2024-06-27 14:14 Last Updated At:14:20

LONDON (AP) — Dutiful, managerial, a bit dull — Keir Starmer is no one’s idea of a firebrand politician.

The Labour Party hopes that is just what Britain wants and needs after 14 turbulent years of Conservative rule. Starmer, the center-left party’s 61-year-old leader, is the current favorite to win the country’s July 4 election.

Starmer has spent four years as opposition leader dragging his social democratic party from the left towards the political middle ground. His message to voters is that a Labour government will bring change — of the reassuring rather than scary kind.

“A vote for Labour is a vote for stability — economic and political,” Starmer said after Prime Minister Rishi Sunakcalled the election on May 22.

If opinion polls giving Labour a consistent double-digit lead are borne out on election day, Starmer will become Britain's first Labour prime minister since 2010.

A lawyer who served as chief prosecutor for England and Wales between 2008 and 2013, Starmer is caricatured by opponents as a “lefty London lawyer.” He was knighted for his role leading the Crown Prosecution Service, and Conservative opponents like to use his title, Sir Keir Starmer, to paint him as elite and out of touch.

Starmer prefers to stress his everyman credentials and humble roots — in implicit contrast to Sunak, who is a former Goldman Sachs banker married to the daughter of a billionaire.

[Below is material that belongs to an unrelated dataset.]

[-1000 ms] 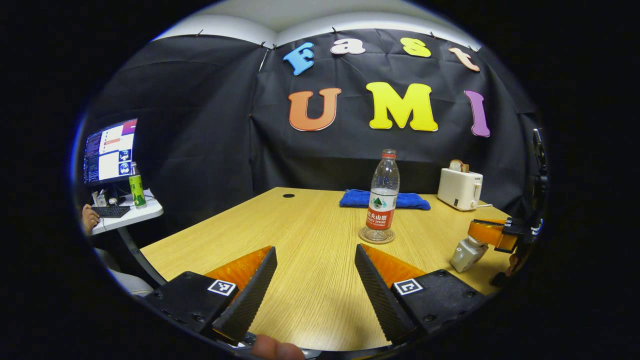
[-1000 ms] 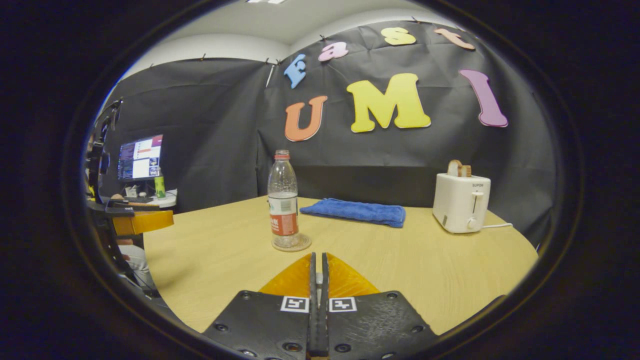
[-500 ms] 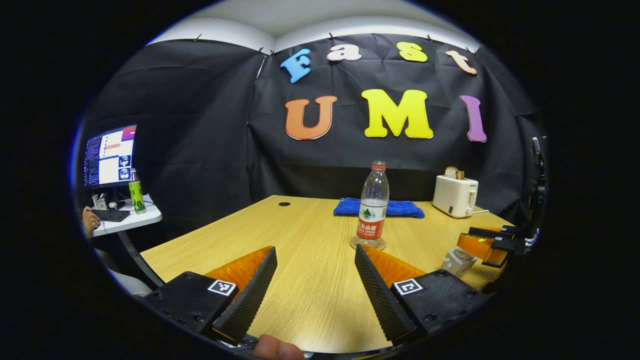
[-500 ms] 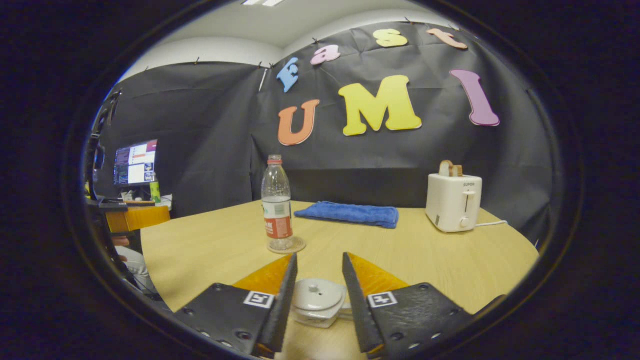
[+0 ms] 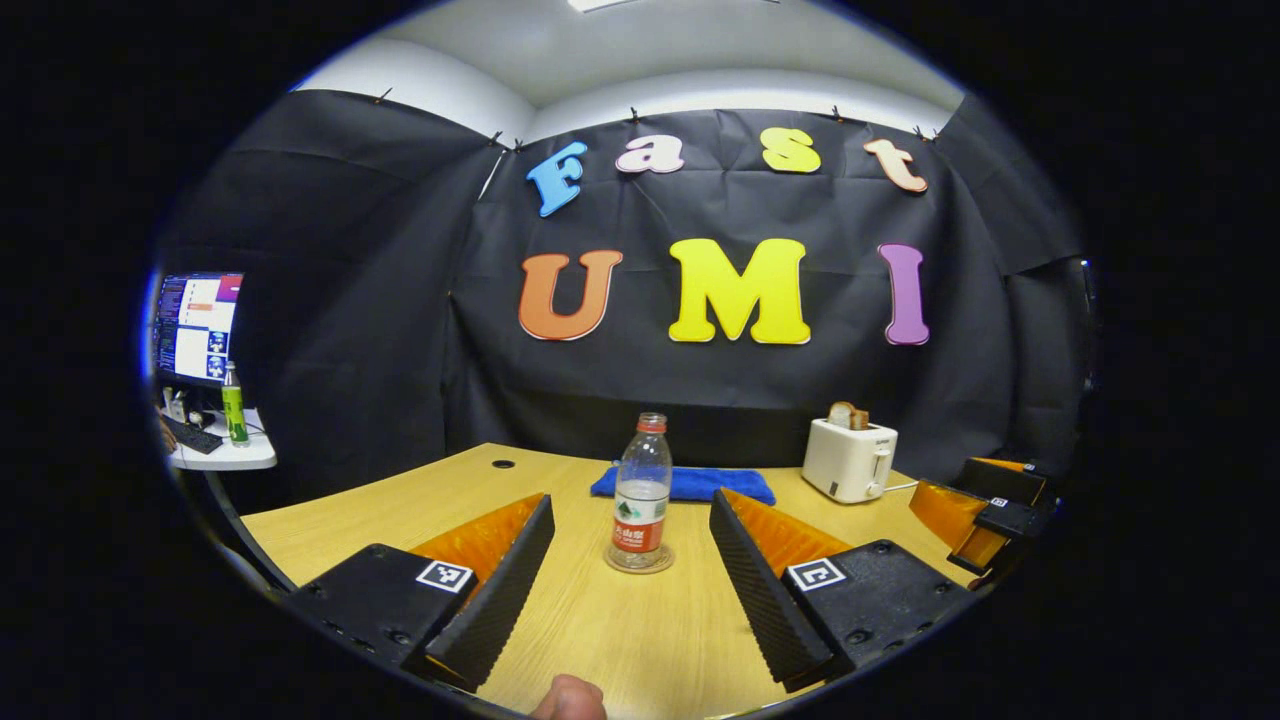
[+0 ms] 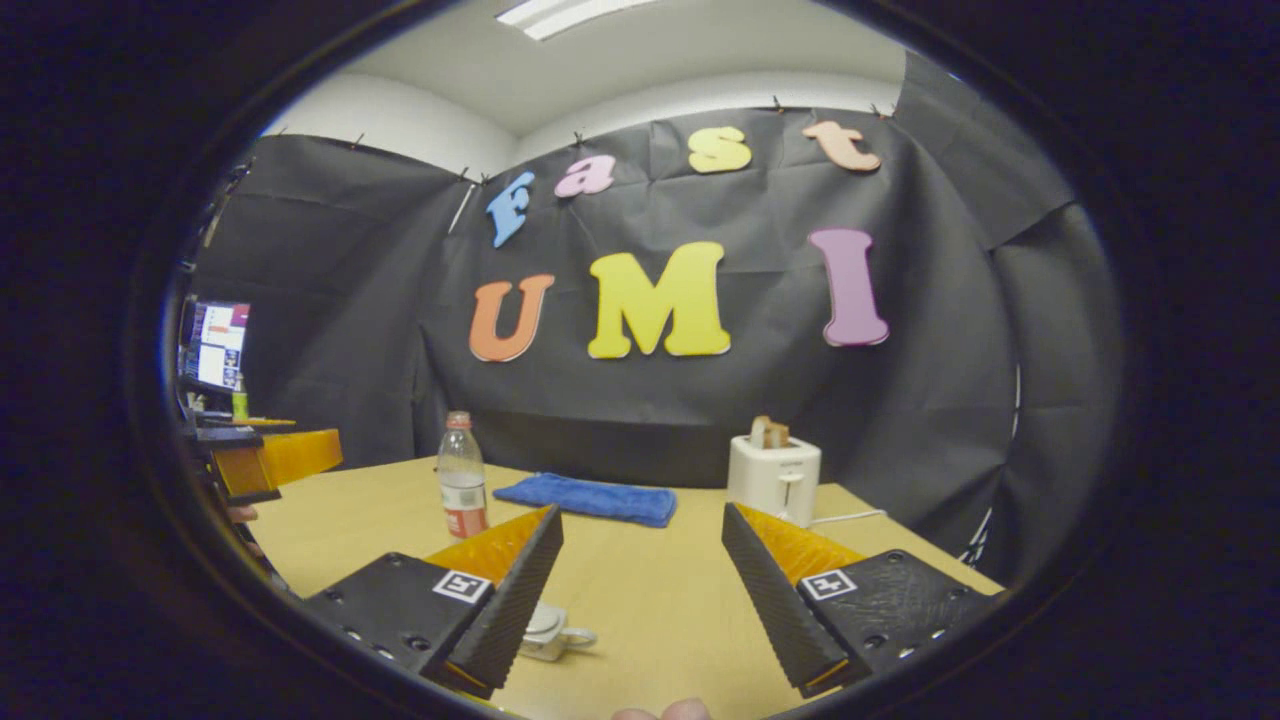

He loves soccer — still plays the sport on weekends — and enjoys nothing more than watching Premier League team Arsenal over a beer in his local pub. He and his wife Victoria, who works in occupational health, have two teenage children they strive to keep out of the public eye.

Born in 1963, Starmer is the son of a toolmaker and a nurse who named him after Keir Hardie, the Labour Party’s first leader. One of four children, he was raised in a cash-strapped household in a small town outside London.

“There were hard times,” he said in a speech launching his campaign. “I know what out of control inflation feels like, how the rising cost-of-living can make you scared of the postman coming down the path: ‘Will he bring another bill we can’t afford?’

“We used to choose the phone bill because when it got cut off, it was always the easiest to do without.”

Starmer’s mother suffered from a chronic illness, Still’s disease, that left her in pain, and Starmer has said that visiting her in the hospital and helping to care for her helped form his strong support for the state-funded National Health Service.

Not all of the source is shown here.